Amazon's Category Creation Going Again

Grid Platforms: The big idea?
5 steps to Category Creation:
1. See a critical gap.
2. Figure out how to fill and dominate it.
3. Establish innovation as a Differentiation. Must have a point of differentiation or others take advantage of your category creation.
4. Enable “platform momentum” so more people use your stuff than others.
5. Become the dominant source of all commerce online. Thus, all commerce.
To create a market, is to solve something that no one else even realizes could be a business. Think Oracle, Microsoft, Ebay and you go back to their early starts and it was considered a throw-back, low value idea. Really. It takes a bit of time in technology and a lot of savvy to figure out which one of the ideas is just some smoke and mirrors and which ones have legs.
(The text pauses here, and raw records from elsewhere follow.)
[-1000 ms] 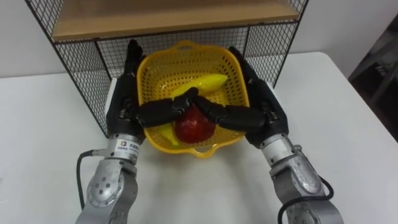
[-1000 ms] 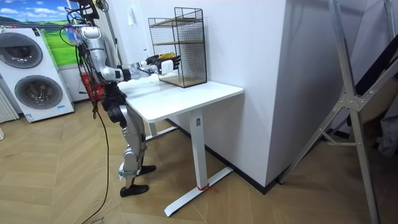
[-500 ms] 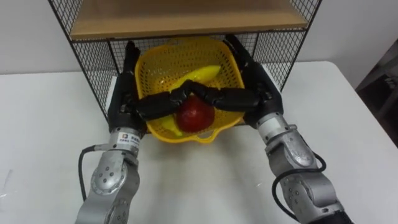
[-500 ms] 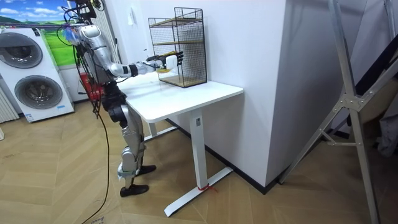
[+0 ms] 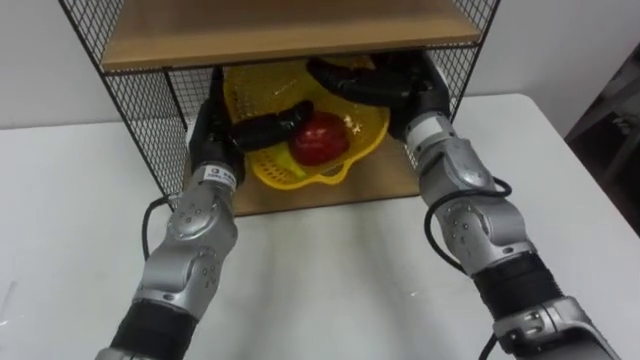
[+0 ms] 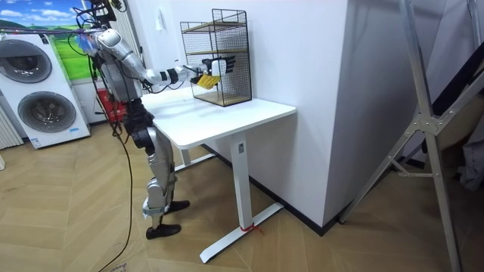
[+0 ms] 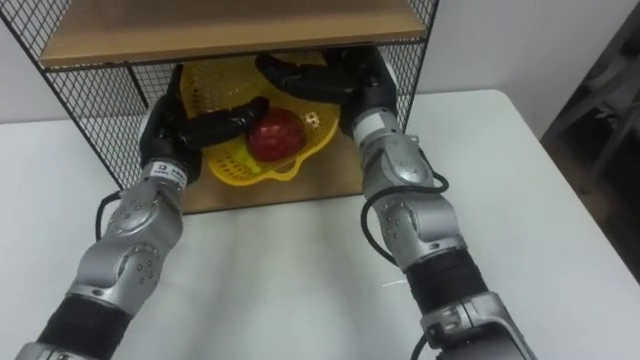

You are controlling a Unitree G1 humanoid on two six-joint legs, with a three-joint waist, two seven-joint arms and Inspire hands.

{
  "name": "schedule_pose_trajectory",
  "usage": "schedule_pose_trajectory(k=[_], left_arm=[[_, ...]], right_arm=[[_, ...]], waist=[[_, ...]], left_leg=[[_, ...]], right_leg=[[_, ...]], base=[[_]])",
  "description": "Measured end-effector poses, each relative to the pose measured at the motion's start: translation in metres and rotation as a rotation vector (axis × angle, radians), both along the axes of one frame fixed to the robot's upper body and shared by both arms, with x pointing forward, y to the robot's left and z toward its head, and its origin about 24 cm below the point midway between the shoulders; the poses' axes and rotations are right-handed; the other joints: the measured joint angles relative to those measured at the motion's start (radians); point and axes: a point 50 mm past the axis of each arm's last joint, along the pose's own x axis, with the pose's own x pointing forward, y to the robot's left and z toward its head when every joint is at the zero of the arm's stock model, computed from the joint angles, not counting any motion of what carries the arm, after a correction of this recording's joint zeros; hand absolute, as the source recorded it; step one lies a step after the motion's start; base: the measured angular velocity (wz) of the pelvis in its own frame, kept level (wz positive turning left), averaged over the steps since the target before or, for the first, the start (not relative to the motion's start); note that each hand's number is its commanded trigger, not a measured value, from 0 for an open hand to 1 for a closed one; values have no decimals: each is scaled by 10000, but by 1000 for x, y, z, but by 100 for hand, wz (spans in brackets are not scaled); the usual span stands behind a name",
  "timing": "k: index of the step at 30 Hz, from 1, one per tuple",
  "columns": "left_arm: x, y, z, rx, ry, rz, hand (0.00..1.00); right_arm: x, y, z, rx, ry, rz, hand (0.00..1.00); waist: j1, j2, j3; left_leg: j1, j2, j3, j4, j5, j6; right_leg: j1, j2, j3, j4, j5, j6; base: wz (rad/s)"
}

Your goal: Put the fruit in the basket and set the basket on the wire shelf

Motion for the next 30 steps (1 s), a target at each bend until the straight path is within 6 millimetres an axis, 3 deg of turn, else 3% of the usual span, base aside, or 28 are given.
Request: schedule_pose_trajectory(k=[5, 16, 23, 30], left_arm=[[14, 1, 12, 161, 12, -82, 0], [29, 5, 12, 297, 668, -273, 0], [27, 12, -3, 13, 1458, -164, 0], [24, 17, -14, 24, 2018, -128, 0]], right_arm=[[6, -1, 0, 669, 523, -329, 0], [25, -1, 2, 1133, 1400, -511, 0], [23, -6, -18, 1226, 2421, -639, 0], [22, -9, -22, 999, 2519, -629, 0]], waist=[[10, 176, -33], [-9, 240, -69], [-26, 280, -87], [5, 317, -111]], left_leg=[[7, -4, 15, -10, 4, 1], [50, -7, 5, -42, 55, -24], [112, 6, -4, -137, 59, -31], [154, -27, 13, -242, 160, -27]], right_leg=[[-12, -49, 20, 4, 1, -2], [-8, -47, 34, -5, 4, -6], [117, 2, 37, -171, 78, -21], [71, 7, 35, -173, 80, -22]], base=[[0], [0], [0], [0]])
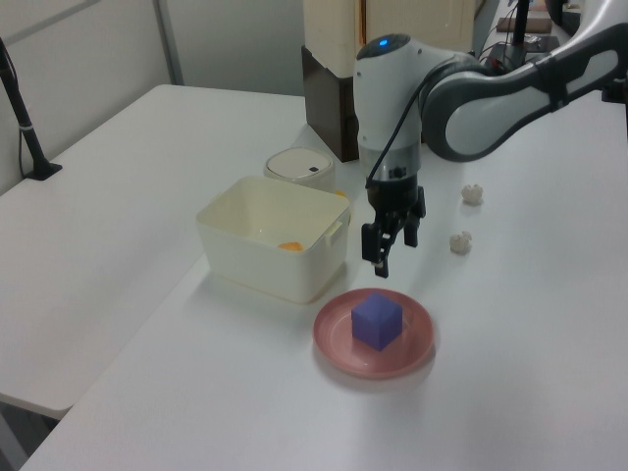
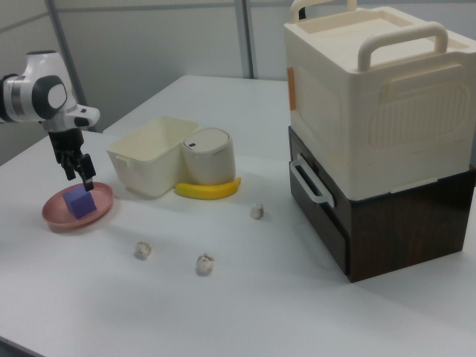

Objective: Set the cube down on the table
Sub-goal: 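Lower the gripper and grasp the purple cube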

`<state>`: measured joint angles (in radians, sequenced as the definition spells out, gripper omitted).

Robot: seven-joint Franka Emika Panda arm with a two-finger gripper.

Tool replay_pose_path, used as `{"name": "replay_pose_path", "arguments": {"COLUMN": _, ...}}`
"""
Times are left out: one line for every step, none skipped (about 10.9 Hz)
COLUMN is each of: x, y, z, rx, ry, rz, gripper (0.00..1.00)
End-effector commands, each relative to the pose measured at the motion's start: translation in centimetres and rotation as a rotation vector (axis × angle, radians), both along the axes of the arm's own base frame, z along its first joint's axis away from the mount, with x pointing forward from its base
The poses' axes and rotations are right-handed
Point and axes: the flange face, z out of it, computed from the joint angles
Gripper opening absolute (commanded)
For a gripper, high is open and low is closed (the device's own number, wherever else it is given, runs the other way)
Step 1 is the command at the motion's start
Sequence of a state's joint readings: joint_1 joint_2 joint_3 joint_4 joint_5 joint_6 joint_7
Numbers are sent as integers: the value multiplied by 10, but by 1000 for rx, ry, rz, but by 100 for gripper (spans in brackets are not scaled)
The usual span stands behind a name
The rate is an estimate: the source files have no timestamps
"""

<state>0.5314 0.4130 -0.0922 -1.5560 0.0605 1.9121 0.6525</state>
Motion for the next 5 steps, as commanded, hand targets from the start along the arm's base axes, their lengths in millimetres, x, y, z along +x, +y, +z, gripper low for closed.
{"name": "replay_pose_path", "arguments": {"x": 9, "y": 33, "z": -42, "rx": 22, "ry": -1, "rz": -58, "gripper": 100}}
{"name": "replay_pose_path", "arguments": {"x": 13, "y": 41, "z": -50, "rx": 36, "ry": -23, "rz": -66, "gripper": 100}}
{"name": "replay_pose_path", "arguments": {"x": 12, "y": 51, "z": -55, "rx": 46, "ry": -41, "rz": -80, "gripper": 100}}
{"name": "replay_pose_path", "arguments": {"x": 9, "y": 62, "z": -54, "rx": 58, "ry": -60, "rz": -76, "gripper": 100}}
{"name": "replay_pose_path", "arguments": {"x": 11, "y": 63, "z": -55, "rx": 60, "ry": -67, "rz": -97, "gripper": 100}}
And that’s what is so elegant about the infrastructure on tap model Amazon has been rolling out this last few months.
At Etech, I met Jeff Bezos, Amazon’s CEO, just after his CTO, Werner Vogels, spoke about Amazon’s Web Services Platform. Bezos and his gang are figuring out how to do an infrastructure play to take the technical and logistical part of the business and create scale for other companies. It’s a version of plumbing that I’m not sure I’d be interested in doing because I’d be worried about being a commodity, but it is a critical need. It uses Amazon’s spare computing capacity, data storage and of course all the IP they’ve had to learn to manage this. I would think that by offering both the ecommerce tools, and the computing power, Amazon grows more knowledgable about user interests over time across an even broader spectrum of use. Amazon has always excelled on making itself more useful over time to customers, first by customer reviews (if you remember, they were the first) and now creating the ultimate tool for all companies.
The thing about being a platform is that you want to build more advantages into using all your services. I understand from the crowd around me that many who are using Amazon’s services are only using a part of the 7 offers, essentially using their infrastructure for large files but using ecommerce functionality elsewhere.
Vogels’ did a really tough pitch (it sound to me like buy, buy, buy) when he should have talked about the technical difficulties of doing it in different ways and why Amazon took a particular approach. By explaining what is probably obvious to him, he would have helped to validate the need to use Amazon’s services rather than recreating the wheel. Ah well, hindsight and floor show critic is easier than being up there.
The more amazon can talk about all 7 capabilities and why to drive all usage to their platform, they’ll have a successful business. I’d bank on them doing it. I’d bank on Bezos doing it. He understands category creation.